Методы исследования фиксированных клеток и тканей

Основным объектом исследования являются гистологические препараты. Их готовят в 5 стадий:

• Взятие материала и его фиксация, которая обеспечивает предотвращение процессов разложения, что способствует сохранению целостности структур. Для фиксации используют спирт, формальдегид, осмиевую кислоту и др.

• Уплотнение кусочков, необходимо для приготовления среза, проводится путем пропитывания органическими смолами или углекислотой

• Приготовление срезов

• Окраска срезов для световой микроскопии или напылением их солями металлов для электронной микроскопии. Избирательство структур к определённым красителям обусловлено их химическим составом и физическими свойствами.

• Для световой микроскопии есть ещё один этап- заключение срезов в бальзам для более длительного сохранения.

Методы исследования живых клеток и тканей

Позволяют получить наиболее полноценную информацию про клетку- проследить движение, процессы деления, роста и развития, дифференцировки и взаимодействия клеток и др.
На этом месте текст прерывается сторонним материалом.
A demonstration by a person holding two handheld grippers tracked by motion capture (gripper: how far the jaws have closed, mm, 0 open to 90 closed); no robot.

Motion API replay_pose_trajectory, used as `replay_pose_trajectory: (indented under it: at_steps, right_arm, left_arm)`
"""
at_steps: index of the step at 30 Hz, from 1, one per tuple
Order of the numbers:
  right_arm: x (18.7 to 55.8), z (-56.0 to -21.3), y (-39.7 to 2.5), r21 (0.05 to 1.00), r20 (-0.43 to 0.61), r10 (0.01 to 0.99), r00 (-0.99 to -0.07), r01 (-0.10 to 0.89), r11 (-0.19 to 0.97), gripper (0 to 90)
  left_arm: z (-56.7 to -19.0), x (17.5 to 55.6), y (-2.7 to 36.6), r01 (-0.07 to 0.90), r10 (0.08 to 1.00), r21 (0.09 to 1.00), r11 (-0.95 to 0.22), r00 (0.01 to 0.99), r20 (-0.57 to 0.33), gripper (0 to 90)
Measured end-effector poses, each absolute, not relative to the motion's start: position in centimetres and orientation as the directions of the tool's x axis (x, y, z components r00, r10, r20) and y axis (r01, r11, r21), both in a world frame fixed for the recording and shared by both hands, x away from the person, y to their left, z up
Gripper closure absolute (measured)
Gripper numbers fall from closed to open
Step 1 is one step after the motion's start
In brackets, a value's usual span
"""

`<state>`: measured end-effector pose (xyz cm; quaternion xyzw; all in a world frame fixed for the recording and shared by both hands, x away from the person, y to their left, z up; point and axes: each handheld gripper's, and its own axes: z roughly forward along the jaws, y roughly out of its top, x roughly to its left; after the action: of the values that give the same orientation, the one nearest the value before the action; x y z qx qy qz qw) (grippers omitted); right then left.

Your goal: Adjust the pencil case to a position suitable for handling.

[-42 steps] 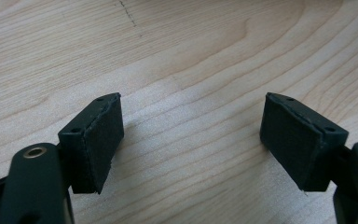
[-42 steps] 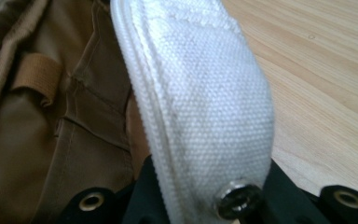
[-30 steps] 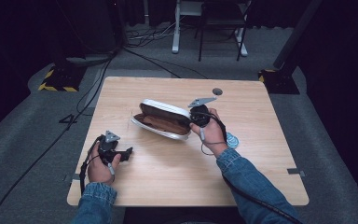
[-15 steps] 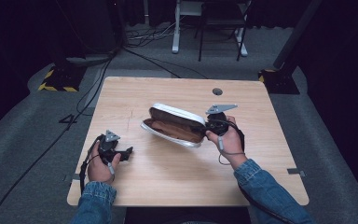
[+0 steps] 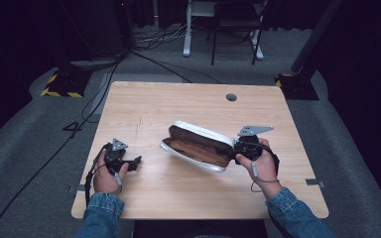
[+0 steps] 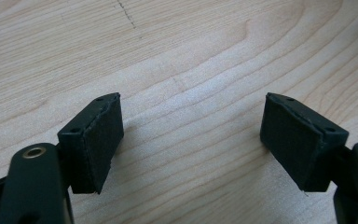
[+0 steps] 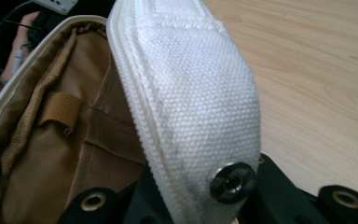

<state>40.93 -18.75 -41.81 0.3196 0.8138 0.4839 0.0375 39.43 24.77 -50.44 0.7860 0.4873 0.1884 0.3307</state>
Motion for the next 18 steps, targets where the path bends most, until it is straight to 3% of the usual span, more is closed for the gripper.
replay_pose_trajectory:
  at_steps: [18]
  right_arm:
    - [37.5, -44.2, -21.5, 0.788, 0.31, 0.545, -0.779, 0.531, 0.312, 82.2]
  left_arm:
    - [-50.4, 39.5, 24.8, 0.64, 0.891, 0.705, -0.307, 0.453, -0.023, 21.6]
Одним из методов является исследование и наблюдение структур в живом организме с помощью просвечивающих микроскопов-иллюминаторов. Таким образом, например, изучают циркуляцию крови в микрососудах.

Трансплантация, например, клеток костного мозга от здоровых животных-доноров к животному-реципиенту, подвергнутому смертельной дозой облучения, показало образование новой колонии кроветворных клеток в селезенке.

Витальное (прижизненное) окрашивание используют, например, для исследования межклеточного вещества (в частности, чёрных клеток жировых отложений в печени). Краситель вводят в организм животного, и при этом он избирательно окрашивает определённые клетки или межклеточное вещество.

Исследование живых клеток в культуре. Выделенные из живого организма клетки, маленькие образцы тканей или органов помещают в стеклянные сосуды, содержащие питательных среду. Так исследуют, например, плазму крови, эмбриональный экстракт. Также с помощью этого метода была показана возможность хрящевых клеток формировать в культуре межклеточное вещество и способность клеток надпочечников продуцировать гормоны.

Гибридизация. Клонирование гибридных клеток используют для образования гибридных клеточных линий, которые используются для изучения генома. Так установили роль 11 хромосомы в участии синтеза инсулина. Также клеточные линии используют для получения антител. Антитела можно использовать, например, для изучения функции различных молекул, вводя их в цитоплазму клетки.